_INFORMATION SUPPLIED_:
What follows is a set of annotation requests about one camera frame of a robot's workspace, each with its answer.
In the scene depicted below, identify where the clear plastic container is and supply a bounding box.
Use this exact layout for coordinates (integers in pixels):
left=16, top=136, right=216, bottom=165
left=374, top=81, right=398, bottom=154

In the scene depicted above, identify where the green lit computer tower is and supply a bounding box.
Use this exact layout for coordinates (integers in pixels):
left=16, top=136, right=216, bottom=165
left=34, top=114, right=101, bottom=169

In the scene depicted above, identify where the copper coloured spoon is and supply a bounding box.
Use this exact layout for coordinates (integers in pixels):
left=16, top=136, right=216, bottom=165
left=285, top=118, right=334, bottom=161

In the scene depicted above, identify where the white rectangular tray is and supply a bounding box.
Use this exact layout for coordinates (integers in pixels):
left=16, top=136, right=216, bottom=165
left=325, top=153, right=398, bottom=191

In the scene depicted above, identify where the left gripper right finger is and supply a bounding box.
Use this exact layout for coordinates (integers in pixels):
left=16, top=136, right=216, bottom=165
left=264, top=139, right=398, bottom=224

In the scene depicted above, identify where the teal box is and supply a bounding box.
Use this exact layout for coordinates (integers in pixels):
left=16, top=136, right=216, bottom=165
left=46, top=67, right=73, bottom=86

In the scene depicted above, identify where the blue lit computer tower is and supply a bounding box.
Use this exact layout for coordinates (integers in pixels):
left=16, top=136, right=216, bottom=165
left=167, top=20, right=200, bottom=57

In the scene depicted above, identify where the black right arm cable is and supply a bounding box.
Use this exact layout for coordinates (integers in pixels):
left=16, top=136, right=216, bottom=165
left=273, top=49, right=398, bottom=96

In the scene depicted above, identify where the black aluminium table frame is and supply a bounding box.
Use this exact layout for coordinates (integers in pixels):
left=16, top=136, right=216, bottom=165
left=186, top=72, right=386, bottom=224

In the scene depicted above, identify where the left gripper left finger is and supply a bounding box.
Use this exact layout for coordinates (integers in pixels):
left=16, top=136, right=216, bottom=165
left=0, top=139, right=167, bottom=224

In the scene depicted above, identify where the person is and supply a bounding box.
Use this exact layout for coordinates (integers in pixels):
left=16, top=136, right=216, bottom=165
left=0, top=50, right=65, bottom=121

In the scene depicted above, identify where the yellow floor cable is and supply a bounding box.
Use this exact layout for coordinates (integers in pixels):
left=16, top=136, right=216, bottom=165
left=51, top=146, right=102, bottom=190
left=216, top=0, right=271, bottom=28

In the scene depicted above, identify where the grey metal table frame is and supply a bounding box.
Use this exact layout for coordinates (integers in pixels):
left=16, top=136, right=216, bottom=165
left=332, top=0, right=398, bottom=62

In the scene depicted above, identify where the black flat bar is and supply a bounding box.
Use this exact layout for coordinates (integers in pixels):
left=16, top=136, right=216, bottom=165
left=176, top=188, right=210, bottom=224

_WORK TASK_: Can you reproduce all the material exactly?

_REPLY_:
What follows is a set of annotation requests about one camera frame of a robot's workspace, each with its answer.
In the scene depicted below, identify where the clear plastic container is and supply a bounding box.
Use this exact layout for coordinates (integers in pixels):
left=16, top=136, right=216, bottom=165
left=374, top=81, right=398, bottom=154

In the scene depicted above, identify where the green lit computer tower is and supply a bounding box.
Use this exact layout for coordinates (integers in pixels):
left=16, top=136, right=216, bottom=165
left=34, top=114, right=101, bottom=169

In the scene depicted above, identify where the copper coloured spoon is and supply a bounding box.
Use this exact layout for coordinates (integers in pixels):
left=16, top=136, right=216, bottom=165
left=285, top=118, right=334, bottom=161

In the scene depicted above, identify where the white rectangular tray is and supply a bounding box.
Use this exact layout for coordinates (integers in pixels):
left=16, top=136, right=216, bottom=165
left=325, top=153, right=398, bottom=191

In the scene depicted above, identify where the left gripper right finger is and supply a bounding box.
Use this exact layout for coordinates (integers in pixels):
left=16, top=136, right=216, bottom=165
left=264, top=139, right=398, bottom=224

In the scene depicted above, identify where the teal box is and supply a bounding box.
Use this exact layout for coordinates (integers in pixels):
left=16, top=136, right=216, bottom=165
left=46, top=67, right=73, bottom=86

In the scene depicted above, identify where the blue lit computer tower is and supply a bounding box.
Use this exact layout for coordinates (integers in pixels):
left=16, top=136, right=216, bottom=165
left=167, top=20, right=200, bottom=57

In the scene depicted above, identify where the black right arm cable is and supply a bounding box.
Use this exact layout for coordinates (integers in pixels):
left=16, top=136, right=216, bottom=165
left=273, top=49, right=398, bottom=96

In the scene depicted above, identify where the black aluminium table frame is and supply a bounding box.
Use this exact layout for coordinates (integers in pixels):
left=16, top=136, right=216, bottom=165
left=186, top=72, right=386, bottom=224

In the scene depicted above, identify where the left gripper left finger is and supply a bounding box.
Use this exact layout for coordinates (integers in pixels):
left=16, top=136, right=216, bottom=165
left=0, top=139, right=167, bottom=224

In the scene depicted above, identify where the person is and supply a bounding box.
Use this exact layout for coordinates (integers in pixels):
left=16, top=136, right=216, bottom=165
left=0, top=50, right=65, bottom=121

In the scene depicted above, identify where the yellow floor cable is and supply a bounding box.
Use this exact layout for coordinates (integers in pixels):
left=16, top=136, right=216, bottom=165
left=51, top=146, right=102, bottom=190
left=216, top=0, right=271, bottom=28

In the scene depicted above, identify where the grey metal table frame is and supply a bounding box.
Use this exact layout for coordinates (integers in pixels):
left=16, top=136, right=216, bottom=165
left=332, top=0, right=398, bottom=62

In the scene depicted above, identify where the black flat bar is and supply a bounding box.
Use this exact layout for coordinates (integers in pixels):
left=16, top=136, right=216, bottom=165
left=176, top=188, right=210, bottom=224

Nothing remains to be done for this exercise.